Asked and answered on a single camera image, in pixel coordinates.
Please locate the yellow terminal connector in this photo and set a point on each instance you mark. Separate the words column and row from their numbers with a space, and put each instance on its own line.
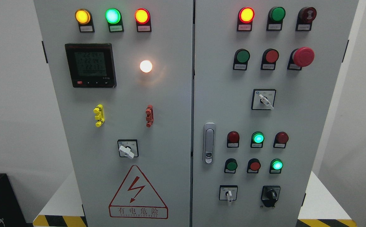
column 99, row 115

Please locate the red electric danger sticker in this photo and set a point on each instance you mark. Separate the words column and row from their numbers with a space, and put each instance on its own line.
column 137, row 198

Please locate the red emergency stop button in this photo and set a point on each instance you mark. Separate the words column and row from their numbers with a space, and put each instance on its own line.
column 300, row 58

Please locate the green unlit top indicator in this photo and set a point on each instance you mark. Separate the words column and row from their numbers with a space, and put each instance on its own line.
column 275, row 18

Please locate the red push button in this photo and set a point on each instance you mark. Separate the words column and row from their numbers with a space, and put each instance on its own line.
column 269, row 58
column 253, row 166

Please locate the white glowing lamp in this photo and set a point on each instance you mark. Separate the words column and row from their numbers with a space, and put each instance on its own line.
column 146, row 66

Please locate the red terminal connector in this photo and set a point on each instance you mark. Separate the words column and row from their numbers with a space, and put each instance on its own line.
column 149, row 116

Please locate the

:::

● PROBLEM STATEMENT:
Top to bottom, retype the listing exactly but drop every picture.

● RESULT OF THIS TASK:
Asked and answered on a single camera image, in pixel coordinates.
Please locate the yellow terminal connector in this photo and set a point on each instance you mark. Separate the words column and row from their numbers with a space, and put each instance on its own line.
column 99, row 115

Please locate the red electric danger sticker in this photo and set a point on each instance you mark. Separate the words column and row from their numbers with a space, and put each instance on its own line.
column 137, row 198

Please locate the red emergency stop button in this photo and set a point on each instance you mark. Separate the words column and row from their numbers with a space, and put each instance on its own line.
column 300, row 58

Please locate the green unlit top indicator in this photo and set a point on each instance you mark. Separate the words column and row from their numbers with a space, and put each instance on its own line.
column 275, row 18

Please locate the red push button in this photo and set a point on each instance you mark. Separate the words column and row from their numbers with a space, and put each instance on its own line.
column 269, row 58
column 253, row 166

Please locate the white glowing lamp in this photo and set a point on each instance you mark. Separate the words column and row from their numbers with a space, and put each instance on its own line.
column 146, row 66

Please locate the red terminal connector in this photo and set a point on each instance you mark. Separate the words column and row from their numbers with a space, and put each instance on its own line.
column 149, row 116

Please locate the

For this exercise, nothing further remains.